Recent breakthrough in the field of Chemistry

Nobel-prize won in Chemistry for clean energy breakthrough1:

In 2017, Nobel Prize in Chemistry was awarded to Joachim Frank, Richard Henderson and Jacques Dubochet for their role in developing the technique of 'single particle reconstruction'. This electron microscopy technique has helped in revealing the structures of a huge number of viruses and proteins but not usually used for metals uptil recently.

Recently, Scientists have used this technique on a mixture of metals to potentially reduce the cost of fuel cells used in electric cars and reduce harmful emissions from conventional vehicles. A team at the University of Manchester, in collaboration with researchers at the University of Oxford and Macquarie University, have built upon this technique to produce three dimensional elemental maps of metallic nanoparticles consisting of just a few thousand atoms overcoming damage to the particles studied.

The work published in the journal Nano Letters, comprises of the study to new 3D chemical imaging method used to investigate platinum-nickel (Pt-Ni) metal nanoparticles.

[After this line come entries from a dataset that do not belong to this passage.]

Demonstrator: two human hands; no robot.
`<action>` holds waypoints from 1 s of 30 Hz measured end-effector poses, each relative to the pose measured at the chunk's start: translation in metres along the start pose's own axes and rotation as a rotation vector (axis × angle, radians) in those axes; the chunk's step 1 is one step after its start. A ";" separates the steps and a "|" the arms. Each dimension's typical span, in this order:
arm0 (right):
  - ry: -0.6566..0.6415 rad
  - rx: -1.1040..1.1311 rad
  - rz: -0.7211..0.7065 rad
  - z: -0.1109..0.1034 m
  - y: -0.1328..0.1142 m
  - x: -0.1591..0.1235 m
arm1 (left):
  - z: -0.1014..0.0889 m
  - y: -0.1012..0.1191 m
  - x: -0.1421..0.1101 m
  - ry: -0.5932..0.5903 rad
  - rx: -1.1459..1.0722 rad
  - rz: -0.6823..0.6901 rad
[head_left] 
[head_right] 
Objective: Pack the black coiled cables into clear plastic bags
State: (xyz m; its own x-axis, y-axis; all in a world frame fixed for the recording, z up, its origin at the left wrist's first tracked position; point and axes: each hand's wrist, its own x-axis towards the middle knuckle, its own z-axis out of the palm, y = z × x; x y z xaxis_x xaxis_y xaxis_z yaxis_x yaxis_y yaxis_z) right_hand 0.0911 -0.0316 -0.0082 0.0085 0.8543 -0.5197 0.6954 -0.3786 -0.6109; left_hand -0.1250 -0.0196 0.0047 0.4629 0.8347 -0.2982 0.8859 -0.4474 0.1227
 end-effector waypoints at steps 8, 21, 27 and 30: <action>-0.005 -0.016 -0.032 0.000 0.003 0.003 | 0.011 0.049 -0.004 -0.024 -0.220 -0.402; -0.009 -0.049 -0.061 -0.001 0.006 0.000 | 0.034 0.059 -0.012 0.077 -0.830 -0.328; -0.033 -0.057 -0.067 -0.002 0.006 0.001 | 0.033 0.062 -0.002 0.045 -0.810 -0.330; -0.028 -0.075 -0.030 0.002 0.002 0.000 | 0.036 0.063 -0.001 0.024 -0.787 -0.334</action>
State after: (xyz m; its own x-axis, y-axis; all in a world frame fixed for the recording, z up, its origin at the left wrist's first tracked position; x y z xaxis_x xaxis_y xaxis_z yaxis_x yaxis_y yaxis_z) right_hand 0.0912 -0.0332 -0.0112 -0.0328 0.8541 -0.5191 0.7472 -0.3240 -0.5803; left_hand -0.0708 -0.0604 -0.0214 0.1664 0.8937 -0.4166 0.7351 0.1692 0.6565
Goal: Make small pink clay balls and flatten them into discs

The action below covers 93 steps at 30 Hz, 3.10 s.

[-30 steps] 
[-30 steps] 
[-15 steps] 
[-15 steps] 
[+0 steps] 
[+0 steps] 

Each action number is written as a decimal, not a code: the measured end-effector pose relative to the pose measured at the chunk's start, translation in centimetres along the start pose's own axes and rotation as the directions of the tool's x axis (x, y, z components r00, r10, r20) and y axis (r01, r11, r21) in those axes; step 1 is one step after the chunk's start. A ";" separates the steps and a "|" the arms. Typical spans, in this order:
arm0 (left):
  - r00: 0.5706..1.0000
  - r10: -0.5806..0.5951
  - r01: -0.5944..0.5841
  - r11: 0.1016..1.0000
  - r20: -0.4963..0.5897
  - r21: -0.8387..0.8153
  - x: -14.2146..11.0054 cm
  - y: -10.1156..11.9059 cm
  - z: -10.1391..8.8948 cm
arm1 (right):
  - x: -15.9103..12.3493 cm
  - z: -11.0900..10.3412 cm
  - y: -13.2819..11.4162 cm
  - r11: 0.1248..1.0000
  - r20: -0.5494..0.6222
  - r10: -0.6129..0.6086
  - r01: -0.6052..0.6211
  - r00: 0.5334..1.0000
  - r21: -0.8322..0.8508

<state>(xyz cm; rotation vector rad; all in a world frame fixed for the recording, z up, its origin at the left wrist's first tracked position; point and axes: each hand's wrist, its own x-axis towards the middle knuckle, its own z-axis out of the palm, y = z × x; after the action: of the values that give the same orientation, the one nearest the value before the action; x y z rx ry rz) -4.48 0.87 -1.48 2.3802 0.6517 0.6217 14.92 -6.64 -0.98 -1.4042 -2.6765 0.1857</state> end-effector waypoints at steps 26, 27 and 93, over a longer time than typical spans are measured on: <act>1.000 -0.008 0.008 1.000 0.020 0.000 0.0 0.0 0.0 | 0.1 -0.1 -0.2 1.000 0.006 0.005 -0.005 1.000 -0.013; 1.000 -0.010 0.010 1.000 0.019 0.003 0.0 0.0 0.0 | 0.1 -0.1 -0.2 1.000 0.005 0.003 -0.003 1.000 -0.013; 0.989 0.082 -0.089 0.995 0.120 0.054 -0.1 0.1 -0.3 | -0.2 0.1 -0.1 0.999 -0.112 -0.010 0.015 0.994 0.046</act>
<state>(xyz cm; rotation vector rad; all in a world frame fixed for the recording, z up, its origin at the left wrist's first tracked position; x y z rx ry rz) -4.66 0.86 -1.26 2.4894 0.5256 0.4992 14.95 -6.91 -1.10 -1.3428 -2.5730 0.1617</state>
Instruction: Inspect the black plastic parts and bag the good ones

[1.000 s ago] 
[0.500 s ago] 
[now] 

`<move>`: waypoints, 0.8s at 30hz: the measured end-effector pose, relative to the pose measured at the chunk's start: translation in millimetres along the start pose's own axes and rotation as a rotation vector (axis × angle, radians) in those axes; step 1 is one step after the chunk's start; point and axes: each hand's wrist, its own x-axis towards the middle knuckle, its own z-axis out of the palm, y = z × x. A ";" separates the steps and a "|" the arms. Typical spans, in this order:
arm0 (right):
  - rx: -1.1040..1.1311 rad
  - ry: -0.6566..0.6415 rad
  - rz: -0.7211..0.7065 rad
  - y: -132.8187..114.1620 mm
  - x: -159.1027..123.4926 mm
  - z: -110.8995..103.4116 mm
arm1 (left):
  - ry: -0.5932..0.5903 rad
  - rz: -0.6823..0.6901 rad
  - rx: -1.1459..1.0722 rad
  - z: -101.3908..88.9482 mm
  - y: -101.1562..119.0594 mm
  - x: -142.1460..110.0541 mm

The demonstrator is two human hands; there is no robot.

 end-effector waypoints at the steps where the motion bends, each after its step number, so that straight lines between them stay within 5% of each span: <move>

Novel synthesis of fluorinated piperidines2:

Synthetic molecules are the basic component for many products in our lives including medicines among others. These molecules have several components, which can be combined in a variety of ways, resulting in different properties. Among which, piperidines and fluorinated groups are particularly important. Piperidines are small, ring-shaped chemical compounds. Since, fluorine atoms have some particular properties, so they bring about dramatic changes in the properties of certain products and are often integrated in pharmaceuticals. Hence, around twenty percent of all medicines sold worldwide contain fluorine.

Uptil now, combining fluorine atoms and piperidines has always been an extremely tedious process. For the first time, chemists at the University of Münster have developed novel and facile synthesis method for producing fluorine-bearing piperidines. The study has been published in the online edition of the Nature Chemistry journal and was carried out by Dr. Zackaria Nairoukh, Marco Wollenburg, Dr. Christoph Schlepphorst, Dr. Klaus Bergander and Prof. Frank Glorius. In 2017, the Münster chemists had already published a study in journal Science, in which they presented a method by which cyclic, fluorinated molecules could be produced conveniently.



[1] Yi-Chi Wang, Thomas J. A. Slater, Gerard M. Leteba, Alan M. Roseman, Christopher P. Race, Neil P. Young, Angus I. Kirkland, Candace I. Lang, Sarah J. Haigh. Imaging Three-Dimensional Elemental Inhomogeneity in Pt–Ni Nanoparticles Using Spectroscopic Single Particle Reconstruction. Nano Letters, 2019; DOI: 10.1021/acs.nanolett.8b03768.

[2] Zackaria Nairoukh, Marco Wollenburg, Christoph Schlepphorst, Klaus Bergander, Frank Glorius. The formation of all-cis-(multi)fluorinated piperidines by a dearomatization–hydrogenation process. Nature Chemistry, 2019; DOI: 10.1038/s41557-018-0197-2.